The main reasoning problems for disjunctive logic programs are complete for the second level of the polynomial hierarchy and hence considered harder than the same problems for normal (i.e., disjunction-free) programs, which are on the first level. We propose a new exact method for solving the disjunctive problems which exploits the small distance of a disjunctive programs from being normal. The distance is measured in terms of the size of a smallest "backdoor to normality", which is the smallest number of atoms whose deletion makes the program normal. Our method consists of three phases. In the first phase, a smallest backdoor is computed. We show that this can be done using an efficient algorithm for computing a smallest vertex cover of a graph. In the second phase, the backdoor is used to transform the logic program into a quantified Boolean formula (QBF) where the number of universally quantified variables equals the size of the backdoor and where the total size of the quantified Boolean formula is quasilinear in the size of the given logic program. The quasilinearity is achieved by means of a characterization of the least model of a Horn program in terms of level numberings. In a third phase, the universal variables are eliminated using universal expansion yielding a propositional formula.

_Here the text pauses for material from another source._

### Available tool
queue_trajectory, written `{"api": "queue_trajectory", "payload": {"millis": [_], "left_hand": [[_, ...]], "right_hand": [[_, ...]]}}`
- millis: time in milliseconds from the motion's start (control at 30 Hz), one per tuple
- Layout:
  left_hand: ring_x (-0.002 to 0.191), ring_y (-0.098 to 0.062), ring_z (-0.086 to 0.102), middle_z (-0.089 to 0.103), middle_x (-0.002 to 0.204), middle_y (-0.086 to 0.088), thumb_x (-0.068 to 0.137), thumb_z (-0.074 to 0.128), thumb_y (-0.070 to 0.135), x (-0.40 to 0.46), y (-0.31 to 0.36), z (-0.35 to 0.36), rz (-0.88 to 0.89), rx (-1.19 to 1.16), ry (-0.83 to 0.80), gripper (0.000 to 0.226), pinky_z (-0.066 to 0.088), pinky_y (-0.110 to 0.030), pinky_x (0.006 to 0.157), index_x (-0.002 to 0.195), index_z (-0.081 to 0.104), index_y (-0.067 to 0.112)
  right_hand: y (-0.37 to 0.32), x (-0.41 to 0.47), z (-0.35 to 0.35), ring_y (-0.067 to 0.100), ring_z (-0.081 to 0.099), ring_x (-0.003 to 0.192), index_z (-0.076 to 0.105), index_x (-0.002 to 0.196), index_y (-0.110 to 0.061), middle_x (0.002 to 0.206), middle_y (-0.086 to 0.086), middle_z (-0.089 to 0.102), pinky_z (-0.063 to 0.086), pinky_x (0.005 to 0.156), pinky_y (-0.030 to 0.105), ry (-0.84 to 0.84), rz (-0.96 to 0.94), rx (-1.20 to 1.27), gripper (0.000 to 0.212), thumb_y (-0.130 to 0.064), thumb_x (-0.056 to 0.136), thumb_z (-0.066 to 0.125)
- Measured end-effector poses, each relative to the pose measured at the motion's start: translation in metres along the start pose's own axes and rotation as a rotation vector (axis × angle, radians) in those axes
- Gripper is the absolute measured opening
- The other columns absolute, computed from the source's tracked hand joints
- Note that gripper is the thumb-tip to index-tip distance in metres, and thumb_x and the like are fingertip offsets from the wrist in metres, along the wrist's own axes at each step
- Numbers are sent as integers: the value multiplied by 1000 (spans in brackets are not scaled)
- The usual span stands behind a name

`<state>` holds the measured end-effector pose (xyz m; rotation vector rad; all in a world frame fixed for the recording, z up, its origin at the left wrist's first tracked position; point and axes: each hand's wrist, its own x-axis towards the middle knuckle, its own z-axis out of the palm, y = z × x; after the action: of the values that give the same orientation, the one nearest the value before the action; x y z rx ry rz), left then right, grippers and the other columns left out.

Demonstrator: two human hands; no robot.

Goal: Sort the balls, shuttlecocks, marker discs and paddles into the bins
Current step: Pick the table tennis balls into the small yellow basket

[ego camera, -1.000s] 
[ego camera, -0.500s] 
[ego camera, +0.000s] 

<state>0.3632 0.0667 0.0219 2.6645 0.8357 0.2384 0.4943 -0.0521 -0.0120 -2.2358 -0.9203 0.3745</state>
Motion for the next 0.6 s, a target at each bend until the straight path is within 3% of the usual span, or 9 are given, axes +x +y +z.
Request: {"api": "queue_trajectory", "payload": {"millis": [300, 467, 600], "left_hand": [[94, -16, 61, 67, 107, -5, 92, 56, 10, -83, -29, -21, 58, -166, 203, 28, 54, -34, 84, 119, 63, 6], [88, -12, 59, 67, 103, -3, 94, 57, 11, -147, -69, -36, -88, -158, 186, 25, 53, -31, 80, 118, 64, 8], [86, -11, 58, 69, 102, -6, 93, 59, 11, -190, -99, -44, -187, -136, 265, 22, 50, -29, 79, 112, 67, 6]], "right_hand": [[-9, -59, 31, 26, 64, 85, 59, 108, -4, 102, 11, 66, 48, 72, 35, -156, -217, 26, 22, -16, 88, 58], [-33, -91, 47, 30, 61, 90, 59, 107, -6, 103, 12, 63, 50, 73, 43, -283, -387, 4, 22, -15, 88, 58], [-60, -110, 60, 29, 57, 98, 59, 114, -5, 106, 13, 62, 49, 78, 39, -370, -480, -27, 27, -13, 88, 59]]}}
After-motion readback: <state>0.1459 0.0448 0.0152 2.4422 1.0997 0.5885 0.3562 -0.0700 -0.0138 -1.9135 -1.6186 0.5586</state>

The blowup in the last phase is confined to a factor that is exponential in the size of the backdoor but linear in the size of the quantified Boolean formula. By checking the satisfiability of the resulting formula with a Sat solver (or by checking the satisfiability of the quantified Boolean formula by a Qbf-Sat solver), we can decide the Asp reasoning problems on the input program. In consequence, we have a transformation from Asp problems to propositional satisfiability where the combinatorial explosion, which is expected when transforming a problem from the second level of the polynomial hierarchy to the first level, is confined to a function of the distance to normality of the input program. In terms of parameterized complexity, the transformation is fixed-parameter tractable. We complement this result by showing that (under plausible complexity-theoretic assumptions) such a fixed-parameter tractable transformation is not possible if we consider the distance to tightness instead of distance to normality.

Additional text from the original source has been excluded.